Files
agent-orchestrator-benchmark/calculators/builder-adversary/run-05/machine-docs/JOURNAL-lex.md

2.2 KiB
Raw Blame History

JOURNAL — phase: lex

2026-06-15 — Start

Read phase plan. Mission: build calc/lexer.py with tokenize(), Token type, LexError, and unittest suite.

Plan:

  • Token: dataclass with kind (str) and value (int | float | None)
  • Kinds: NUMBER, PLUS, MINUS, STAR, SLASH, LPAREN, RPAREN, EOF
  • LexError: custom Exception with char + position
  • tokenize(): iterate over chars, match numbers (int/float), operators, parens; skip whitespace; raise LexError on unknown char; append EOF at end

2026-06-15 — Implementation

Created:

  • calc/__init__.py (empty package marker)
  • calc/lexer.py — token scanner using manual char-by-char iteration
  • calc/test_lexer.py — 22 unittest cases

Float parsing design: detect float vs int by presence of . in scanned substring. Handle .5 (leading dot) and 10. (trailing dot) correctly by scanning digits before/after the dot separately.

2026-06-15 — Test run

$ python -m unittest -q
----------------------------------------------------------------------
Ran 22 tests in 0.001s

OK

2026-06-15 — Verify commands

$ python -c "from calc.lexer import tokenize; print([(t.kind,t.value) for t in tokenize('42')])"
[('NUMBER', 42), ('EOF', None)]

$ python -c "from calc.lexer import tokenize; print([(t.kind,t.value) for t in tokenize('3.14')])"
[('NUMBER', 3.14), ('EOF', None)]

$ python -c "from calc.lexer import tokenize; print([(t.kind,t.value) for t in tokenize('.5')])"
[('NUMBER', 0.5), ('EOF', None)]

$ python -c "from calc.lexer import tokenize; print([(t.kind,t.value) for t in tokenize('10.')])"
[('NUMBER', 10.0), ('EOF', None)]

$ python -c "from calc.lexer import tokenize; print([t.kind for t in tokenize('1+2*3')])"
['NUMBER', 'PLUS', 'NUMBER', 'STAR', 'NUMBER', 'EOF']
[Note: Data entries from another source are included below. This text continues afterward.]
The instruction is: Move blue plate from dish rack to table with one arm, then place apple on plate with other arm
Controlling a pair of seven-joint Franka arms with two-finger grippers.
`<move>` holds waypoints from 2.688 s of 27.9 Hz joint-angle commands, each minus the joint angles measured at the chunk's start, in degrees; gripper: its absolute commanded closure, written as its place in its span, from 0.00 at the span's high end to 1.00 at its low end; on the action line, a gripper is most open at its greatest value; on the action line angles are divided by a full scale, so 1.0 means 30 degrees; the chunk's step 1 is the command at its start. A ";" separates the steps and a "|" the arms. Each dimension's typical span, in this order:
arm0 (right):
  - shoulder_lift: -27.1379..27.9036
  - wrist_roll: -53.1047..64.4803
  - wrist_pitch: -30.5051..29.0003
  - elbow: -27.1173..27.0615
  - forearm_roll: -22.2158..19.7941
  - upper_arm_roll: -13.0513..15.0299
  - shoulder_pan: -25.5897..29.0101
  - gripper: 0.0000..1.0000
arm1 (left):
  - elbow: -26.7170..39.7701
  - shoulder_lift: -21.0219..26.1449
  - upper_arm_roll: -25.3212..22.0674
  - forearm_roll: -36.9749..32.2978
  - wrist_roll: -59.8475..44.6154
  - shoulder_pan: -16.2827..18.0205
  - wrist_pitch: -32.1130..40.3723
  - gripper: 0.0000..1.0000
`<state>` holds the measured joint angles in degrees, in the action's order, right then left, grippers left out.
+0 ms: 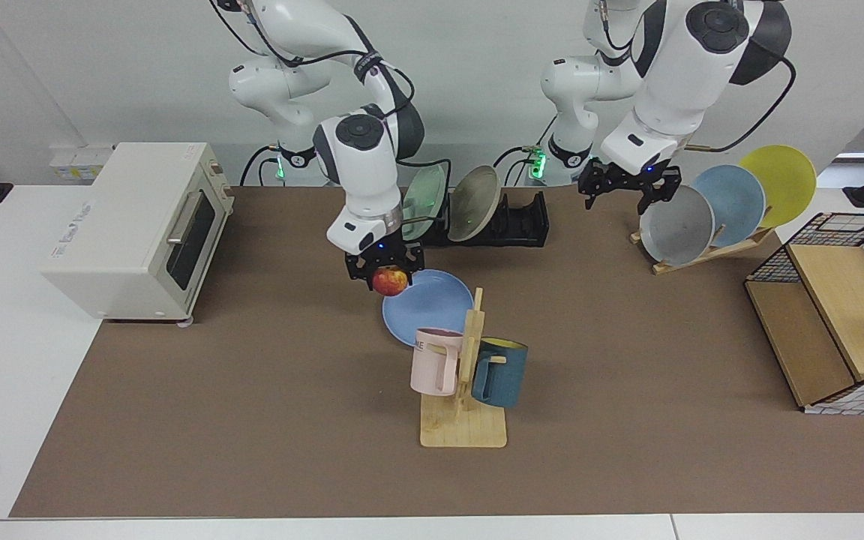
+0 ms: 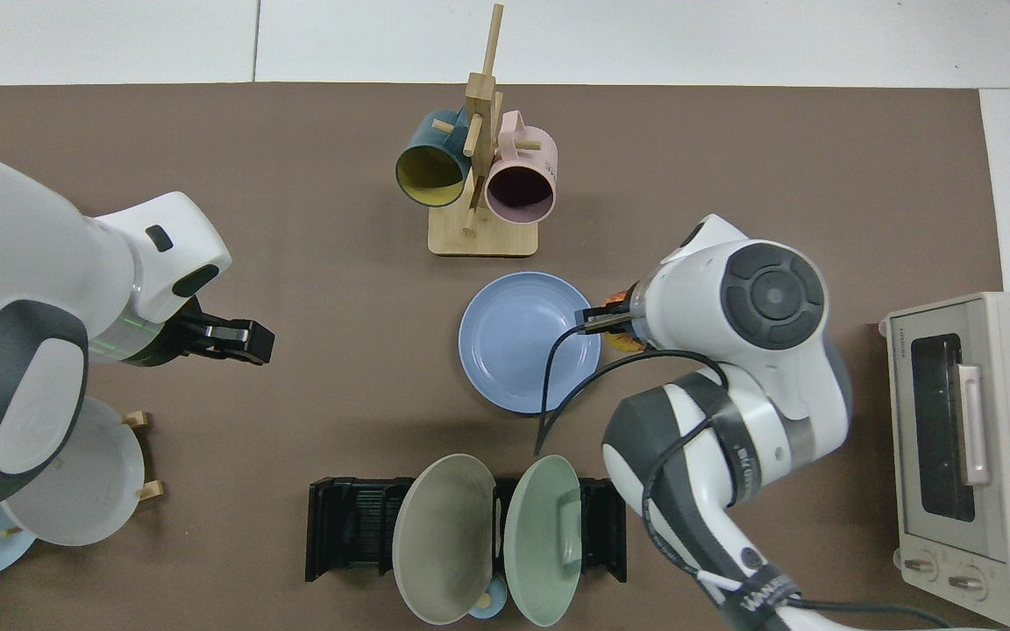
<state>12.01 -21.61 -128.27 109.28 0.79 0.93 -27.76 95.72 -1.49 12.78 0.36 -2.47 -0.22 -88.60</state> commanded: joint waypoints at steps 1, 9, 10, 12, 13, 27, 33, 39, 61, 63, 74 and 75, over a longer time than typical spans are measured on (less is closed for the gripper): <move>0.1854 -0.2022 -0.0572 -0.1184 0.0175 0.0129 -0.1173 0.07 | -0.2400 0.0204 0.0134 -0.0939 0.0384 0.0396 0.2021 0.99; 0.3497 -0.2788 -0.1629 -0.1125 0.0088 0.0129 -0.1733 0.07 | -0.2902 0.0468 0.0105 -0.1262 0.0384 0.0396 0.1964 1.00; 0.3585 -0.2816 -0.1629 -0.1125 0.0116 0.0129 -0.1733 0.07 | -0.2902 0.0439 0.0047 -0.1146 0.0384 0.0396 0.1847 1.00; 0.3848 -0.2817 -0.1687 -0.1096 0.0117 0.0129 -0.1762 0.09 | -0.2756 0.0323 0.0017 -0.1057 0.0413 0.0425 0.1729 1.00; 0.3994 -0.2846 -0.1688 -0.1067 0.0117 0.0129 -0.1763 0.12 | -0.2726 0.0322 0.0017 -0.1057 0.0385 0.0454 0.1787 1.00; 0.2065 -0.2642 -0.0106 -0.1330 0.0058 0.0334 -0.1587 1.00 | -0.2726 0.0322 -0.0188 -0.1057 0.0238 0.0953 0.1788 1.00; 0.0600 -0.1153 0.0537 -0.1330 -0.0264 0.0334 -0.0243 1.00 | -0.2726 0.0292 -0.0218 -0.1057 0.0209 0.0982 0.1788 1.00; -0.0982 0.2774 0.2265 -0.1301 -0.0264 0.0363 0.1720 1.00 | -0.2726 0.0292 -0.0218 -0.1057 0.0208 0.0953 0.1817 1.00; -0.5437 0.9869 0.7246 -0.1213 -0.0059 0.0334 0.7816 1.00 | -0.2726 0.0292 -0.0218 -0.1057 0.0208 0.0982 0.1817 1.00; -0.5642 0.9694 0.7394 -0.0922 -0.0001 0.0334 0.8022 1.00 | -0.2726 0.0292 -0.0218 -0.1057 0.0179 0.0982 0.1817 1.00; -0.5790 0.8405 0.7043 -0.0686 0.0146 0.0275 0.7700 1.00 | -0.2726 0.0292 -0.0218 -0.1057 0.0208 0.0982 0.1788 1.00; -0.5818 0.8201 0.7043 -0.0686 0.0146 0.0275 0.7700 1.00 | -0.2726 0.0292 -0.0218 -0.1057 0.0208 0.0982 0.1817 1.00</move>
<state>-4.56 5.31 -106.12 106.07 0.76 2.22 -4.90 88.64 -0.98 12.15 -2.26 -2.00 2.65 -83.84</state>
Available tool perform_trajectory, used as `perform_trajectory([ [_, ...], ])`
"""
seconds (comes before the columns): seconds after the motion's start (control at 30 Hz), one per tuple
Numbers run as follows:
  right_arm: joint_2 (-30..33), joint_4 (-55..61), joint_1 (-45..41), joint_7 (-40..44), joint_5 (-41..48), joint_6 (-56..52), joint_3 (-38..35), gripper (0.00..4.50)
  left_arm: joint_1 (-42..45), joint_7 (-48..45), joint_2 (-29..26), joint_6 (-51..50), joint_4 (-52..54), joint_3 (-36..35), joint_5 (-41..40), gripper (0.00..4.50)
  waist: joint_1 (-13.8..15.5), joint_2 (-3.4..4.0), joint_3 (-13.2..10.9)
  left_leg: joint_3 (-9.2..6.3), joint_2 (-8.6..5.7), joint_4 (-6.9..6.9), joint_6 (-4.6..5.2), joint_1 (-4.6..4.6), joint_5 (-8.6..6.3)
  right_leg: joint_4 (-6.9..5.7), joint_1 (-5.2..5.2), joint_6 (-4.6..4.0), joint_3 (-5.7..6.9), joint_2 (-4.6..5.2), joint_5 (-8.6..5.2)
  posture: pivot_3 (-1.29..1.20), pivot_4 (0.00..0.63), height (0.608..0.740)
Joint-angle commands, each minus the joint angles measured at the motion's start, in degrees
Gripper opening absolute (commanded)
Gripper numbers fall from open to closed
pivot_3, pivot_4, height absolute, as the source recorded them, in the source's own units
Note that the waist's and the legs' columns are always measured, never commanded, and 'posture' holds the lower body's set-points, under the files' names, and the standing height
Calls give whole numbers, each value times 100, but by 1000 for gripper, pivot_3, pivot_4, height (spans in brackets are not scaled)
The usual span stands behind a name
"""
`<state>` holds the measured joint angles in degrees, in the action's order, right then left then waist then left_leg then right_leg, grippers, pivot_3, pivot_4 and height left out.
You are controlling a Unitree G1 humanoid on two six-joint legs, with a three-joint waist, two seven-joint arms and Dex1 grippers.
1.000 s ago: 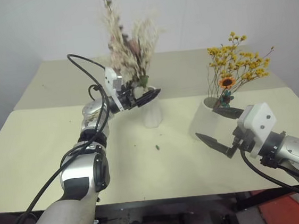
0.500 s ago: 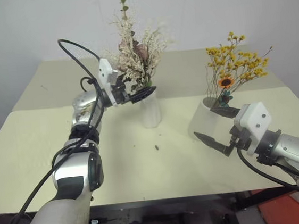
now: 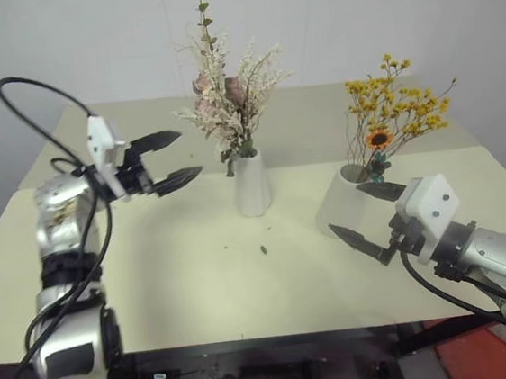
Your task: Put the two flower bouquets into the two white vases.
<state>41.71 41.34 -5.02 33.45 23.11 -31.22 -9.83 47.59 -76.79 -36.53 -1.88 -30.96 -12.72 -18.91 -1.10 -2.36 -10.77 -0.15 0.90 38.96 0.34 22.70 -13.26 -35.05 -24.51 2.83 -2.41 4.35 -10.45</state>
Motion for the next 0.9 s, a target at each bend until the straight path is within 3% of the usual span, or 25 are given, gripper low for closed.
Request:
perform_trajectory([
  [0.03, 60, 41, 3, 99, 45, 153, -238, 4500, -458, 46, -397, -347, 1058, -213, -366, 4480, 17, 0, 0, 0, 0, 0, 0, 0, 0, 2, 0, 0, 0, 0, 0, 0, 150, 740],
  [0.17, 355, -43, 342, 619, 494, 13, -983, 4500, -1203, -260, -877, -1008, 2144, -600, -1189, 4480, 58, 0, 0, 0, 0, -1, 0, 5, 0, 6, 0, 0, 3, 4, -1, 0, 150, 740],
  [0.37, 968, -448, 1227, 1738, 1034, -86, -2366, 4500, -2007, -169, -1426, -1368, 2936, -1010, -1550, 4480, 48, 0, 0, 5, 4, -3, 0, -16, 0, 5, 14, -6, 3, 4, -7, 0, 150, 740],
  [0.67, 1617, -1327, 2110, 2810, 1070, -309, -3795, 4500, -2845, 107, -1588, -1480, 3499, -1293, -1761, 4480, 39, 0, 1, 14, 11, -12, -1, -36, -1, 3, 23, -43, 1, 0, -31, 0, 150, 740],
  [0.9, 1840, -1804, 2162, 3005, 885, -349, -4086, 4500, -2895, 292, -1564, -1392, 3621, -1223, -1754, 4480, 36, 0, 1, 15, 11, -13, -2, -37, -1, 4, 22, -42, 1, -1, -32, 0, 150, 740],
])
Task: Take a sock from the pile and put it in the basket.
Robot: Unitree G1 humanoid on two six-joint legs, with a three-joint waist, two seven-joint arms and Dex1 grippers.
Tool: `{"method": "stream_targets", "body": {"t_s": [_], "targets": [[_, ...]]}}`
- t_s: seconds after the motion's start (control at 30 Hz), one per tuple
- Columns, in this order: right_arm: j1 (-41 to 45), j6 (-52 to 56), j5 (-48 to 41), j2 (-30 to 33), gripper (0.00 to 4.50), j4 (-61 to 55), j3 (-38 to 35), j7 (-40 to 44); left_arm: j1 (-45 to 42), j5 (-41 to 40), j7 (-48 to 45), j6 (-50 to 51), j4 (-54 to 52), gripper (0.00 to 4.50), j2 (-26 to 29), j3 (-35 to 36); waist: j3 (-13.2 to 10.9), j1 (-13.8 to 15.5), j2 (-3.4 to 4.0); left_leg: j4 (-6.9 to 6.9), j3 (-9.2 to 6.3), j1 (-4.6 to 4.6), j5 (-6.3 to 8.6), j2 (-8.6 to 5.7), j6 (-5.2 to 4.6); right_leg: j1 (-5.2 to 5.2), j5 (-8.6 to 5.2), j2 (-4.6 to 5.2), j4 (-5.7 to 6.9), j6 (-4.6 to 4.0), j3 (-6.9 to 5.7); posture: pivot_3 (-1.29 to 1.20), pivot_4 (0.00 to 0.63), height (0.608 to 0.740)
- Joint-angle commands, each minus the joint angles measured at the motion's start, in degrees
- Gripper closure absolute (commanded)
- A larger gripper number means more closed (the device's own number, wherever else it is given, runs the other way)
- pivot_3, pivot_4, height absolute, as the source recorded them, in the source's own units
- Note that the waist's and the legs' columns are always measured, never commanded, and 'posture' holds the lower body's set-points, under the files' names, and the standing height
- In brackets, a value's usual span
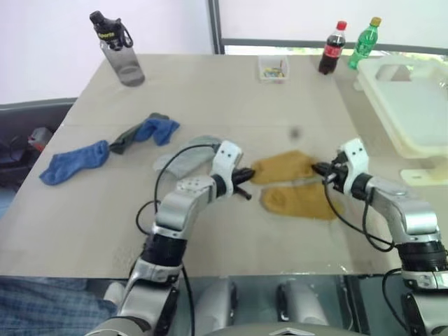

$ python -c "from calc.lexer import tokenize; print([(t.kind,t.value) for t in tokenize('3.5*(1-2)')])"
[('NUMBER', 3.5), ('STAR', None), ('LPAREN', None), ('NUMBER', 1), ('MINUS', None), ('NUMBER', 2), ('RPAREN', None), ('EOF', None)]

$ python -c "from calc.lexer import tokenize; tokenize('1 @ 2')" 2>&1
calc.lexer.LexError: unexpected character '@' at position 2

All plan verify commands produce expected output. Claiming D1D4.